<<<<
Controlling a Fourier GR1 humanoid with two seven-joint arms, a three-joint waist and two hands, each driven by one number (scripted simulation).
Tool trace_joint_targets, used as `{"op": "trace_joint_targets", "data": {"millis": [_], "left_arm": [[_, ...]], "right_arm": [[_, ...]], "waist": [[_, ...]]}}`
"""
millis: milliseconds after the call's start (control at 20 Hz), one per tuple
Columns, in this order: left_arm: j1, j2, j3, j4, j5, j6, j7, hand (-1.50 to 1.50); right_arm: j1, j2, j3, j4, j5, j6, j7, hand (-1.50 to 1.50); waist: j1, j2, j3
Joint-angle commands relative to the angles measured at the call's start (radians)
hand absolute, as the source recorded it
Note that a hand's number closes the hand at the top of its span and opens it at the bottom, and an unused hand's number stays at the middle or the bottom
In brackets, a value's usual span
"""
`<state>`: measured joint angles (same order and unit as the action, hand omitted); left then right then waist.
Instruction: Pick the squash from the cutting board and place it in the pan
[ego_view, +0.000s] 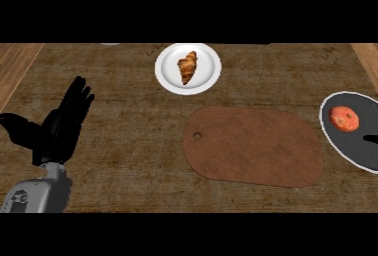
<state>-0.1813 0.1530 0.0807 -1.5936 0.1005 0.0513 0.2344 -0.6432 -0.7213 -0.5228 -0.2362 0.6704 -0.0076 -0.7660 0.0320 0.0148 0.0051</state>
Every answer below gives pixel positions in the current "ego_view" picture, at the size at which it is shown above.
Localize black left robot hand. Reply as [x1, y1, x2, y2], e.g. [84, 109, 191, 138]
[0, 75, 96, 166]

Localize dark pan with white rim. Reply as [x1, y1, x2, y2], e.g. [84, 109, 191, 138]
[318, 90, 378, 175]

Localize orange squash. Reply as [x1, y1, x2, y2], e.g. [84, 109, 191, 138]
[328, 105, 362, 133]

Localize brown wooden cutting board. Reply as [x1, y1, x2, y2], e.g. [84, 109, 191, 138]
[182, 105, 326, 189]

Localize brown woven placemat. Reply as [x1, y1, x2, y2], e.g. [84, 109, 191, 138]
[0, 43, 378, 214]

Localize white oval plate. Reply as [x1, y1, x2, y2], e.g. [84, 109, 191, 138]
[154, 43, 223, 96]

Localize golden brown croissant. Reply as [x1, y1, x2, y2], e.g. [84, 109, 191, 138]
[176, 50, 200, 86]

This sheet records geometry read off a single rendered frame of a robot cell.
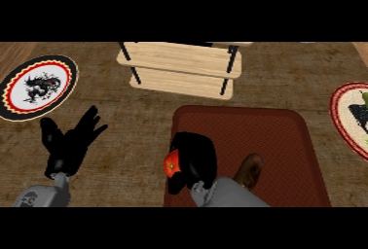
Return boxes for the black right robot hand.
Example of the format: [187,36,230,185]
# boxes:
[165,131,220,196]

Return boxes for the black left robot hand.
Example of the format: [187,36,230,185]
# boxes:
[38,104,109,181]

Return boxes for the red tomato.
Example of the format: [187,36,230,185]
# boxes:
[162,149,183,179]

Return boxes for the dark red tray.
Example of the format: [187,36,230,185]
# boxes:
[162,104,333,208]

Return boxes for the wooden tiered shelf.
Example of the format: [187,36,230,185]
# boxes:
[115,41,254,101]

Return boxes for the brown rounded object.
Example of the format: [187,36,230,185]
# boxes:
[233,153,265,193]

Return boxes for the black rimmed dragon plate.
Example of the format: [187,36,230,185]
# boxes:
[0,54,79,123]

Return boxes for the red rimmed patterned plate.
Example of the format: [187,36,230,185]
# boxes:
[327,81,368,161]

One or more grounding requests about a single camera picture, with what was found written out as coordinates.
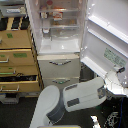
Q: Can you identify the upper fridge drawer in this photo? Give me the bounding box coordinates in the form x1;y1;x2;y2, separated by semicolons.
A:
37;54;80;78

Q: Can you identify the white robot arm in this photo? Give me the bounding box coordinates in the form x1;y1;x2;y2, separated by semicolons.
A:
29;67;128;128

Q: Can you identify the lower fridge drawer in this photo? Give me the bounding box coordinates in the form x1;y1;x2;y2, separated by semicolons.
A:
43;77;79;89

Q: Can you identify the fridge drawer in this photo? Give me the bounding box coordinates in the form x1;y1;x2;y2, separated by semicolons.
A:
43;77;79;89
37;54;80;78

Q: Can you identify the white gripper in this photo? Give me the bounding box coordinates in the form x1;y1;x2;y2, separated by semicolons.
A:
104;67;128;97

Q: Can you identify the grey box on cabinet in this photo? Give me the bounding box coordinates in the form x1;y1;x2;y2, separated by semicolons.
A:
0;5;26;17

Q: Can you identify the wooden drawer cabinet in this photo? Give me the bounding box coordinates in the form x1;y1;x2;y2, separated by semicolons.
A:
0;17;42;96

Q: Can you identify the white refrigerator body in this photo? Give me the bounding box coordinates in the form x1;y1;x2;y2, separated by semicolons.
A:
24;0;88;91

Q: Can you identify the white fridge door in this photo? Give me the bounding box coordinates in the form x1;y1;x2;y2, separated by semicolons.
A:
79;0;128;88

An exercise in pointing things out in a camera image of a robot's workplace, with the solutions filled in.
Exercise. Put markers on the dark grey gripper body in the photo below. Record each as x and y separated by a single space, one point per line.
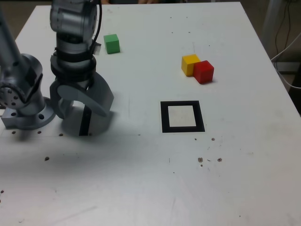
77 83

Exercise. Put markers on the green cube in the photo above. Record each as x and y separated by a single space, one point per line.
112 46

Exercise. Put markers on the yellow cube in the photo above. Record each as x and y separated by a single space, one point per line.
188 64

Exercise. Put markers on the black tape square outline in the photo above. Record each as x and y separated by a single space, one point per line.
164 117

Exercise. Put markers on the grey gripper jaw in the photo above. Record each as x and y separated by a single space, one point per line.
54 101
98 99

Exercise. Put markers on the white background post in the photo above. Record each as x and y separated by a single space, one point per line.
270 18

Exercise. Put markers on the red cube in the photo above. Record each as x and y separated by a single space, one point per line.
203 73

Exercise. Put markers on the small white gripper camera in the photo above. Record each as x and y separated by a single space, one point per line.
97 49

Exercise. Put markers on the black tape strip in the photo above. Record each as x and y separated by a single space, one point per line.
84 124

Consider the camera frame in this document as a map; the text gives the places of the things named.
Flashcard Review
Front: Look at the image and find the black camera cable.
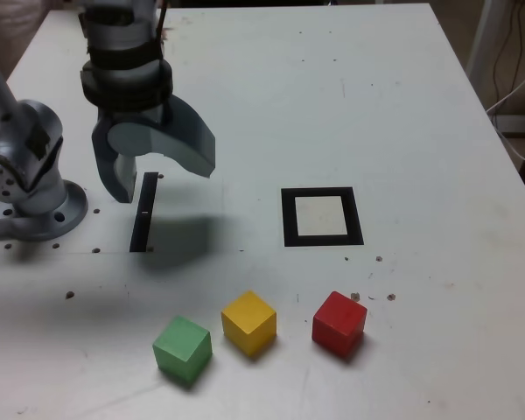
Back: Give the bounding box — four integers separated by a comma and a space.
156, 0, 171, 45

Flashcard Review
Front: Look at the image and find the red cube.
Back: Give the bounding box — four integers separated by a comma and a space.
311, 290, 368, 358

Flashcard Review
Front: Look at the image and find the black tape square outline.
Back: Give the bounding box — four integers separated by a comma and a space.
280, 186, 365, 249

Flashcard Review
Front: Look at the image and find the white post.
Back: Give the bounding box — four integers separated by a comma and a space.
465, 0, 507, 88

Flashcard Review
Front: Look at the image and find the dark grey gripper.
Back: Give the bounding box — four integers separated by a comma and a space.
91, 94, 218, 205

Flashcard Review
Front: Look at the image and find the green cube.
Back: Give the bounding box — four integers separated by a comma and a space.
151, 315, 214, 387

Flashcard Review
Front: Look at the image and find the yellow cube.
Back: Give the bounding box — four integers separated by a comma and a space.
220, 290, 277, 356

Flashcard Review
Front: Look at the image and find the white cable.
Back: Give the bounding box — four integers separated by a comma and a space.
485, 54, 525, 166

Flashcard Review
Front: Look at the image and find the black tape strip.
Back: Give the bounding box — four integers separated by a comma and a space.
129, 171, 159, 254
>>>>
• _PROMPT_
The whole listing above, word for word: repeat it with the pictures excluded.

• _TASK RESPONSE_
Controlling a Fourier GR1 humanoid with two seven-joint arms, a three-joint waist and two hands, each driven by one number (scripted simulation).
Tool trace_joint_targets, used as `{"op": "trace_joint_targets", "data": {"millis": [_], "left_arm": [[_, ...]], "right_arm": [[_, ...]], "waist": [[_, ...]]}}`
"""
millis: milliseconds after the call's start (control at 20 Hz), one per tuple
Columns, in this order: left_arm: j1, j2, j3, j4, j5, j6, j7, hand (-1.50 to 1.50); right_arm: j1, j2, j3, j4, j5, j6, j7, hand (-1.50 to 1.50); waist: j1, j2, j3
Joint-angle commands relative to the angles measured at the call's start (radians)
hand absolute, as the source recorded it
Note that a hand's number closes the hand at the top of its span and opens it at the bottom, and an unused hand's number stays at the middle or the bottom
In brackets, a value's usual span
"""
`<state>`: measured joint angles (same order and unit as the action, hand omitted); left then right then waist.
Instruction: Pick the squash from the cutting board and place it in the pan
[ego_view, +0.000s] 
<state>-0.1813 0.1530 0.0807 -1.5936 0.1005 0.0513 0.2344 -0.6432 -0.7213 -0.5228 -0.2362 0.6704 -0.0076 -0.7660 0.0320 0.0148 0.0051</state>
Every answer below gives pixel positions in the current "ego_view" picture, at the size at which it is shown above.
Localize black left robot hand. Reply as [x1, y1, x2, y2], e.g. [84, 109, 191, 138]
[0, 75, 96, 166]

Localize dark pan with white rim. Reply as [x1, y1, x2, y2], e.g. [84, 109, 191, 138]
[318, 90, 378, 175]

Localize orange squash. Reply as [x1, y1, x2, y2], e.g. [84, 109, 191, 138]
[328, 105, 362, 133]

Localize brown wooden cutting board. Reply as [x1, y1, x2, y2], e.g. [84, 109, 191, 138]
[182, 105, 326, 189]

Localize brown woven placemat. Reply as [x1, y1, x2, y2], e.g. [84, 109, 191, 138]
[0, 43, 378, 214]

Localize white oval plate. Reply as [x1, y1, x2, y2], e.g. [84, 109, 191, 138]
[154, 43, 223, 96]

Localize golden brown croissant. Reply as [x1, y1, x2, y2], e.g. [84, 109, 191, 138]
[176, 50, 200, 86]

This sheet records geometry read off a single rendered frame of a robot cell.
Return boxes for the black right robot hand.
Example of the format: [187,36,230,185]
# boxes:
[165,131,220,196]

Return boxes for the black left robot hand.
Example of the format: [187,36,230,185]
# boxes:
[38,104,109,181]

Return boxes for the red tomato.
Example of the format: [187,36,230,185]
# boxes:
[162,149,183,179]

Return boxes for the dark red tray.
Example of the format: [187,36,230,185]
# boxes:
[162,104,333,208]

Return boxes for the wooden tiered shelf.
Example of the format: [187,36,230,185]
# boxes:
[115,41,254,101]

Return boxes for the brown rounded object.
Example of the format: [187,36,230,185]
# boxes:
[233,153,265,193]

Return boxes for the black rimmed dragon plate.
Example of the format: [187,36,230,185]
# boxes:
[0,54,79,123]

Return boxes for the red rimmed patterned plate.
Example of the format: [187,36,230,185]
# boxes:
[327,81,368,161]

One or more grounding requests about a single camera picture, with what was found written out as coordinates.
Q: Can you identify the upper fridge drawer in this photo? Give me the bounding box coordinates in the form x1;y1;x2;y2, separated by semicolons.
A:
37;54;80;78

Q: Can you identify the white robot arm in this photo? Give me the bounding box coordinates in the form x1;y1;x2;y2, separated by semicolons.
A:
29;67;128;128

Q: Can you identify the lower fridge drawer in this photo? Give me the bounding box coordinates in the form x1;y1;x2;y2, separated by semicolons.
A:
43;77;79;89

Q: Can you identify the fridge drawer in this photo? Give me the bounding box coordinates in the form x1;y1;x2;y2, separated by semicolons.
A:
43;77;79;89
37;54;80;78

Q: Can you identify the white gripper in this photo? Give me the bounding box coordinates in the form x1;y1;x2;y2, separated by semicolons.
A:
104;67;128;97

Q: Can you identify the grey box on cabinet in this photo? Give me the bounding box coordinates in the form x1;y1;x2;y2, separated by semicolons.
A:
0;5;26;17

Q: Can you identify the wooden drawer cabinet in this photo? Give me the bounding box coordinates in the form x1;y1;x2;y2, separated by semicolons.
A:
0;17;42;96

Q: Can you identify the white refrigerator body in this photo? Give me the bounding box coordinates in the form x1;y1;x2;y2, separated by semicolons.
A:
24;0;88;91

Q: Can you identify the white fridge door in this photo? Give me the bounding box coordinates in the form x1;y1;x2;y2, separated by semicolons.
A:
79;0;128;88

An exercise in pointing things out in a camera image of a robot's workplace, with the solutions filled in.
Exercise. Put markers on the dark grey gripper body in the photo below. Record each as x and y separated by a single space, one point per line.
77 83

Exercise. Put markers on the green cube in the photo above. Record each as x and y separated by a single space, one point per line.
112 46

Exercise. Put markers on the yellow cube in the photo above. Record each as x and y separated by a single space, one point per line.
188 64

Exercise. Put markers on the black tape square outline in the photo above. Record each as x and y separated by a single space, one point per line.
164 117

Exercise. Put markers on the grey gripper jaw in the photo above. Record each as x and y separated by a single space, one point per line.
54 101
98 99

Exercise. Put markers on the white background post in the photo above. Record each as x and y separated by a single space, one point per line.
270 18

Exercise. Put markers on the red cube in the photo above. Record each as x and y separated by a single space, one point per line.
203 73

Exercise. Put markers on the small white gripper camera in the photo above. Record each as x and y separated by a single space, one point per line.
97 49

Exercise. Put markers on the black tape strip in the photo above. Record each as x and y separated by a single space, one point per line.
84 124

Consider the camera frame in this document as a map; the text gives the places of the things named.
Flashcard Review
Front: Look at the image and find the black camera cable.
Back: Give the bounding box — four integers separated by a comma and a space.
156, 0, 171, 45

Flashcard Review
Front: Look at the image and find the red cube.
Back: Give the bounding box — four integers separated by a comma and a space.
311, 290, 368, 358

Flashcard Review
Front: Look at the image and find the black tape square outline.
Back: Give the bounding box — four integers separated by a comma and a space.
280, 186, 365, 249

Flashcard Review
Front: Look at the image and find the white post.
Back: Give the bounding box — four integers separated by a comma and a space.
465, 0, 507, 88

Flashcard Review
Front: Look at the image and find the dark grey gripper.
Back: Give the bounding box — four integers separated by a comma and a space.
91, 94, 218, 205

Flashcard Review
Front: Look at the image and find the green cube.
Back: Give the bounding box — four integers separated by a comma and a space.
151, 315, 214, 387

Flashcard Review
Front: Look at the image and find the yellow cube.
Back: Give the bounding box — four integers separated by a comma and a space.
220, 290, 277, 356

Flashcard Review
Front: Look at the image and find the white cable.
Back: Give the bounding box — four integers separated by a comma and a space.
485, 54, 525, 166

Flashcard Review
Front: Look at the image and find the black tape strip.
Back: Give the bounding box — four integers separated by a comma and a space.
129, 171, 159, 254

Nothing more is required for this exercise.